Records from a data source
+ + +
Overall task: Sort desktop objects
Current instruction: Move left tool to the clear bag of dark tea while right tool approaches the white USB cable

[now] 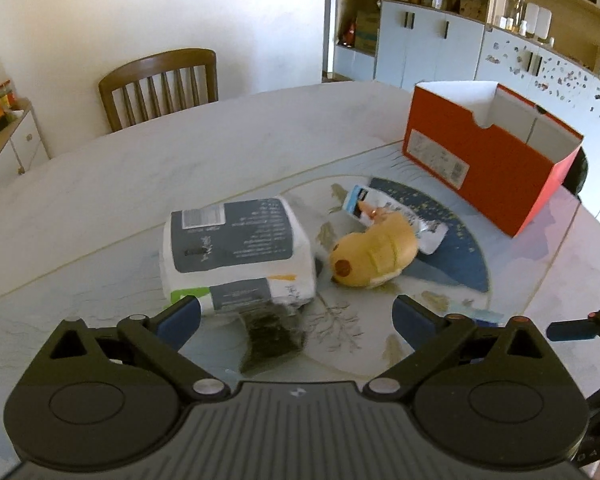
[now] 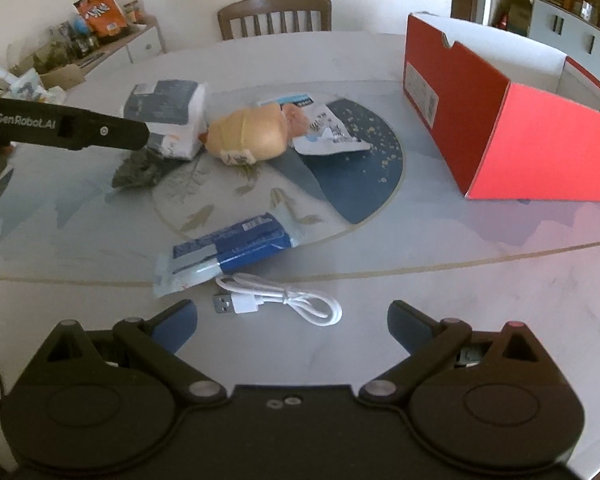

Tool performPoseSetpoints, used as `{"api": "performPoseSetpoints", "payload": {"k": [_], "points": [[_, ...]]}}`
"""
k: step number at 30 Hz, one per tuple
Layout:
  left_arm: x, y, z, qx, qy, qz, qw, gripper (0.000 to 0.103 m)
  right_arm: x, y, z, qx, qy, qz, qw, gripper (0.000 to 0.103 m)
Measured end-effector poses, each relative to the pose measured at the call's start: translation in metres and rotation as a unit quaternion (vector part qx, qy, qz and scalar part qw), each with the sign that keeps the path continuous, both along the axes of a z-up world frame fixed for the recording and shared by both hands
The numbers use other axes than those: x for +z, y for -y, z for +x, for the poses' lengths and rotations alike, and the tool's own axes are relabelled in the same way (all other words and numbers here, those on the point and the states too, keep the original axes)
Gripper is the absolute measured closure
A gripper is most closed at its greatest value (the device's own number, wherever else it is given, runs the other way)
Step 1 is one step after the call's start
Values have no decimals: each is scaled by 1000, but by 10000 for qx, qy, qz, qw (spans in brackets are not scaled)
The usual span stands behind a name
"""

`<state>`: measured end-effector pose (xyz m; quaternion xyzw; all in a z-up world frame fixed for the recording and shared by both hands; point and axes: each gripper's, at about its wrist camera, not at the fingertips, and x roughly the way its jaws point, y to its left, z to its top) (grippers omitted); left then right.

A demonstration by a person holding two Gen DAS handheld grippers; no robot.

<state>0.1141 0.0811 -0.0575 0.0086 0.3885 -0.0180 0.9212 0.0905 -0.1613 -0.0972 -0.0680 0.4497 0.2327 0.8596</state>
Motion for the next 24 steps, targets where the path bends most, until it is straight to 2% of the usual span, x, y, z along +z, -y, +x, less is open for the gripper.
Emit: {"api": "performPoseSetpoints", "payload": {"k": [10, 20, 24], "points": [[-21, -4, 5, 25, 35, 143, 9999, 1, -6, -12, -3, -199, 142, -141, 9996, 2], [-35, -5, 16, 220, -94, 314, 9992, 1, -8, -22, -7, -334, 307, -308, 9985, 2], [-42, -12, 20, 381, -226, 254, 9987, 1, -8, -23, -5, -377, 325, -289, 9983, 1]]}}
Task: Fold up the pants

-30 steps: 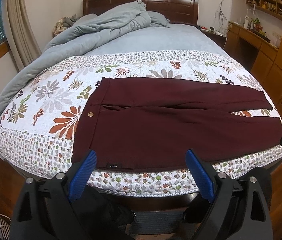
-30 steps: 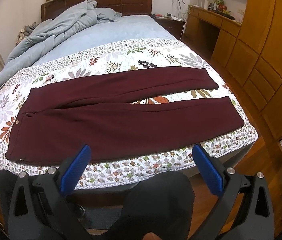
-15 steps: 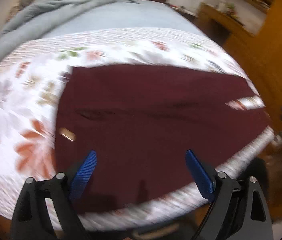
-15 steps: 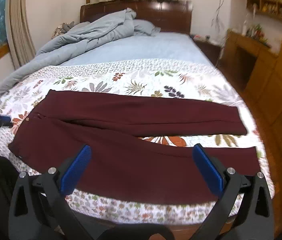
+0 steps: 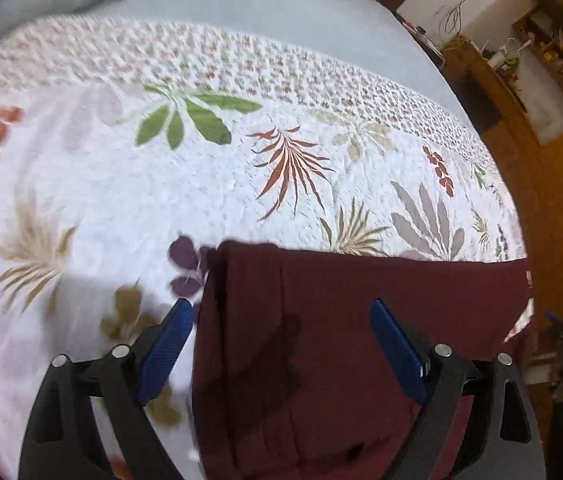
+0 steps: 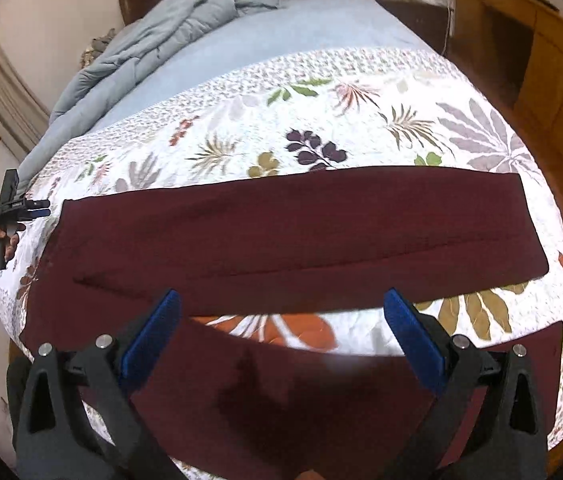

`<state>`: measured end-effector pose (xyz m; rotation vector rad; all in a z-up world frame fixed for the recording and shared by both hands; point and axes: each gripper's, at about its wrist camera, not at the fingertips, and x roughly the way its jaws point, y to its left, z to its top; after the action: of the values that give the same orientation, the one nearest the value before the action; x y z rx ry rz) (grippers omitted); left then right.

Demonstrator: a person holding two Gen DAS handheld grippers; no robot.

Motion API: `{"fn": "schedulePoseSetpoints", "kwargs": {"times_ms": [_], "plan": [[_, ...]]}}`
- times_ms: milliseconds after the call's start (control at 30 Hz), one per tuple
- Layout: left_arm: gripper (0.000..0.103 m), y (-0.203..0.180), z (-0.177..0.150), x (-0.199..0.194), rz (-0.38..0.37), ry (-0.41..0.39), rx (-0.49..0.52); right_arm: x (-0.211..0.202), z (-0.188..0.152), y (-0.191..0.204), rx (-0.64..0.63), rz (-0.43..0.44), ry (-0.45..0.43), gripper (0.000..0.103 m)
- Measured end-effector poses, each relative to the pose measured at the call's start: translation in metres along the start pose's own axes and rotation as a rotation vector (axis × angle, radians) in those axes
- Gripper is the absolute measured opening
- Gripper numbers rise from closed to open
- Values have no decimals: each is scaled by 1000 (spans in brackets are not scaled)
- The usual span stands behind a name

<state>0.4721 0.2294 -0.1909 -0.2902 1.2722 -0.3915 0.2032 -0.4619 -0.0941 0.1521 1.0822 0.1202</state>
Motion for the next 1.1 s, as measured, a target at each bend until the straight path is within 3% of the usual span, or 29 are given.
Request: {"fn": "schedulePoseSetpoints", "kwargs": {"times_ms": [100,267,467,500,533,633,700,800,900,1000,1100], "plan": [[91,11,13,24,22,54,27,11,4,-10,15,16,31,101],[89,17,18,44,-15,106,86,15,12,-31,60,71,49,101],[86,11,14,41,-45,127,174,17,42,-95,161,188,102,101],[57,10,15,42,-55,127,175,15,50,-114,187,195,100,101],[39,9,16,44,-31,133,176,13,56,-128,202,194,99,101],[39,8,13,44,-23,130,179,7,75,-183,273,157,62,94],[41,12,14,45,-36,129,145,12,84,-224,326,114,70,59],[49,14,15,48,-49,132,98,27,89,-263,360,73,114,72],[61,7,17,52,-44,149,98,47,90,-281,341,70,162,76],[72,1,18,58,-38,161,93,59,88,-296,351,140,154,77],[74,-4,17,63,-11,164,97,72,88,-298,323,203,170,84]]}}
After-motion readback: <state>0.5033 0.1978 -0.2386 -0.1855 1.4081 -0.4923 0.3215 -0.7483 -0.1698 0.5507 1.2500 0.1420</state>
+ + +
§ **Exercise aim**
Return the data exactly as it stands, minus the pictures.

§ **Result of the exercise**
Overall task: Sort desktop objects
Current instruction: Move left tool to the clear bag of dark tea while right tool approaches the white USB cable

[now] 
[now] 

Tool performPoseSetpoints, used as `{"api": "performPoseSetpoints", "payload": {"k": [_], "points": [[_, ...]]}}`
"""
k: step number at 30 Hz, one per tuple
Layout:
  left_arm: x, y, z, qx, qy, qz, qw, gripper (0.000 to 0.103 m)
  right_arm: x, y, z, qx, qy, qz, qw, gripper (0.000 to 0.103 m)
Measured end-effector poses, each relative to the pose measured at the call's start: translation in metres and rotation as a unit quaternion (vector part qx, qy, qz and scalar part qw), each with the sign that keeps the path continuous, both along the axes of a z-up world frame fixed for the recording and shared by both hands
The numbers use other axes than those: x for +z, y for -y, z for +x, for the poses' lengths and rotations alike, and the tool's own axes are relabelled in the same way (all other words and numbers here, those on the point and the states too, keep the original axes)
Gripper is the absolute measured closure
A gripper is most closed at its greatest value (the device's own number, wherever else it is given, runs the other way)
Step 1 is one step after the call's start
Values have no decimals: each is scaled by 1000, but by 10000 for qx, qy, qz, qw (spans in brackets are not scaled)
The usual span stands behind a name
"""

`<state>`: measured end-effector pose (xyz m; quaternion xyzw; all in a z-up world frame fixed for the recording and shared by both hands; point and axes: each gripper's, at about its wrist camera, not at the fingertips, and x roughly the way its jaws point, y to its left, z to its top) (grippers omitted); left then right.

A demonstration by a person holding two Gen DAS handheld grippers; no robot.

<state>0.1141 0.0811 -0.0575 0.0086 0.3885 -0.0180 0.9212 0.0905 -0.1613 -0.0972 -0.0680 0.4497 0.2327 0.8596</state>
Motion for the next 24 steps, targets where the path bends most, until it is straight to 2% of the usual span, x, y, z along +z, -y, +x, less is open for the gripper.
Emit: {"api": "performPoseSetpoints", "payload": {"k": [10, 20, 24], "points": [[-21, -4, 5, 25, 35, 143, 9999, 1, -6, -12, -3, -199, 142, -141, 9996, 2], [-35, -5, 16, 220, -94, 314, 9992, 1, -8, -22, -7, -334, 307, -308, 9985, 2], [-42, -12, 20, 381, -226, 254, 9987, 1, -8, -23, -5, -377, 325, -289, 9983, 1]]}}
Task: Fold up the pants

-30 steps: 
-30 steps: 
-15 steps: 
-15 steps: 
+0 steps: 
+0 steps: 

`<state>`: measured end-effector pose (xyz m; rotation vector rad; all in a z-up world frame fixed for the recording and shared by both hands; point and axes: each gripper's, at about its wrist camera, not at the fingertips, and x roughly the way its jaws point, y to its left, z to its top; after the action: of the values that give the same orientation, the one nearest the value before the action; x y z rx ry rz) (grippers omitted); left then right.

Demonstrator: a person holding two Gen DAS handheld grippers; no robot.

Motion API: `{"fn": "schedulePoseSetpoints", "kwargs": {"times_ms": [_], "plan": [[_, ...]]}}`
- times_ms: milliseconds after the call's start (control at 30 Hz), one per tuple
- Layout: left_arm: gripper (0.000..0.103 m), y (-0.203..0.180), z (-0.177..0.150), x (-0.199..0.194), rz (-0.38..0.37), ry (-0.41..0.39), rx (-0.49..0.52); right_arm: x (-0.211..0.202), z (-0.188..0.152), y (-0.191..0.204), rx (-0.64..0.63), rz (-0.43..0.44), ry (-0.45..0.43), gripper (0.000..0.103 m)
- Measured end-effector poses, each relative to the pose measured at the call's start: translation in metres along the start pose's own axes and rotation as a rotation vector (axis × angle, radians) in those axes
- Gripper is the absolute measured opening
- Gripper numbers rise from closed to open
- Values have no decimals: each is scaled by 1000 (spans in brackets are not scaled)
- The usual span stands behind a name

<state>0.4721 0.2294 -0.1909 -0.2902 1.2722 -0.3915 0.2032 -0.4619 -0.0941 0.1521 1.0822 0.1202</state>
Motion for the next 1.1 s, as measured, a target at each bend until the straight path is within 3% of the usual span, or 29 are given.
Request: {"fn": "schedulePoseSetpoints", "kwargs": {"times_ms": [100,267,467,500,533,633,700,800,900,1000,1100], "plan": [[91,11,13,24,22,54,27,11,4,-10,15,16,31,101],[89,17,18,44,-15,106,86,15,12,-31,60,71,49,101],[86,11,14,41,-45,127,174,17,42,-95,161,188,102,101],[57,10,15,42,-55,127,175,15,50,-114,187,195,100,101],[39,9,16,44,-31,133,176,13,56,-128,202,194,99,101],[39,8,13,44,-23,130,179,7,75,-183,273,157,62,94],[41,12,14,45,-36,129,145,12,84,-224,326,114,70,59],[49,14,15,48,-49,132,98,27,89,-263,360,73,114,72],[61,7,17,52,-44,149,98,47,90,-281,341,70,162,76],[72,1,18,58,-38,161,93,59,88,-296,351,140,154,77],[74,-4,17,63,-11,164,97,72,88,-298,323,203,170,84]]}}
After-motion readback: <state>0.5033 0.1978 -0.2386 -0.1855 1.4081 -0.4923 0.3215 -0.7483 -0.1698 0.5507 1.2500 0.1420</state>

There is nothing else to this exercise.